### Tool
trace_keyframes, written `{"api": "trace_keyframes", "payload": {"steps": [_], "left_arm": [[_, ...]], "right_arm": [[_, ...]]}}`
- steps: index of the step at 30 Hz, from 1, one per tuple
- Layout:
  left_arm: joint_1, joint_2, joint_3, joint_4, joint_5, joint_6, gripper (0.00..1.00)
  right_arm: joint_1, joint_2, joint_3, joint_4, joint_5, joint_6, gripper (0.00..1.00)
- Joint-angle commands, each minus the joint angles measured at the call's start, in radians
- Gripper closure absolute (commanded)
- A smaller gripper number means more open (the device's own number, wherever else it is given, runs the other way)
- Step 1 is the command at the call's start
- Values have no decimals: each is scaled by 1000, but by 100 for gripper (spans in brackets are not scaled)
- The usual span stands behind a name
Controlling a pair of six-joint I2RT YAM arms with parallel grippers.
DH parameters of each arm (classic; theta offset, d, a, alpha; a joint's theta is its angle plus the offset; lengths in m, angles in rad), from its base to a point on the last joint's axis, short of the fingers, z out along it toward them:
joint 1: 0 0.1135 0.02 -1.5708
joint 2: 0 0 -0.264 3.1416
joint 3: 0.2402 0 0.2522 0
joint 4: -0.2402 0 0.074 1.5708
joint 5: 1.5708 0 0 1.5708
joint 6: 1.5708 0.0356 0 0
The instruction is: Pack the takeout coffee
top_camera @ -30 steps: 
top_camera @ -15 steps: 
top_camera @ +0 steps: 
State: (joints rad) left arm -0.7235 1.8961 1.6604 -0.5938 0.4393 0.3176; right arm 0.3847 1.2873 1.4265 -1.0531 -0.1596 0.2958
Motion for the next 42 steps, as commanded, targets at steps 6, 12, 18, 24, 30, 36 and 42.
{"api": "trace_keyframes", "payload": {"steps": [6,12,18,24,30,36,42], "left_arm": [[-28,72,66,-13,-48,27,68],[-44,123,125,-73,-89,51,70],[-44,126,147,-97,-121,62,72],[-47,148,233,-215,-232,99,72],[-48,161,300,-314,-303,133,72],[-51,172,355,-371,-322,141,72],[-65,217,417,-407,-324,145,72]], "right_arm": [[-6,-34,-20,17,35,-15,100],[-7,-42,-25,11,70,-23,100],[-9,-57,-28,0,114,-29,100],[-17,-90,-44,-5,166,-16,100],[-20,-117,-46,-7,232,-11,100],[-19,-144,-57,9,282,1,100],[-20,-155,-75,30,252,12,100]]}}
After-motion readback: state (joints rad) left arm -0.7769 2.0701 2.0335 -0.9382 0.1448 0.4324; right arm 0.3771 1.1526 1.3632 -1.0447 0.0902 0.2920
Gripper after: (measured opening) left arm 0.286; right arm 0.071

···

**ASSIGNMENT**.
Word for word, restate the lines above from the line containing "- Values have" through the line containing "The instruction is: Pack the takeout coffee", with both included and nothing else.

**SOLUTION TO THE EXERCISE**.
- Values have no decimals: each is scaled by 1000, but by 100 for gripper (spans in brackets are not scaled)
- The usual span stands behind a name
Controlling a pair of six-joint I2RT YAM arms with parallel grippers.
DH parameters of each arm (classic; theta offset, d, a, alpha; a joint's theta is its angle plus the offset; lengths in m, angles in rad), from its base to a point on the last joint's axis, short of the fingers, z out along it toward them:
joint 1: 0 0.1135 0.02 -1.5708
joint 2: 0 0 -0.264 3.1416
joint 3: 0.2402 0 0.2522 0
joint 4: -0.2402 0 0.074 1.5708
joint 5: 1.5708 0 0 1.5708
joint 6: 1.5708 0.0356 0 0
The instruction is: Pack the takeout coffee

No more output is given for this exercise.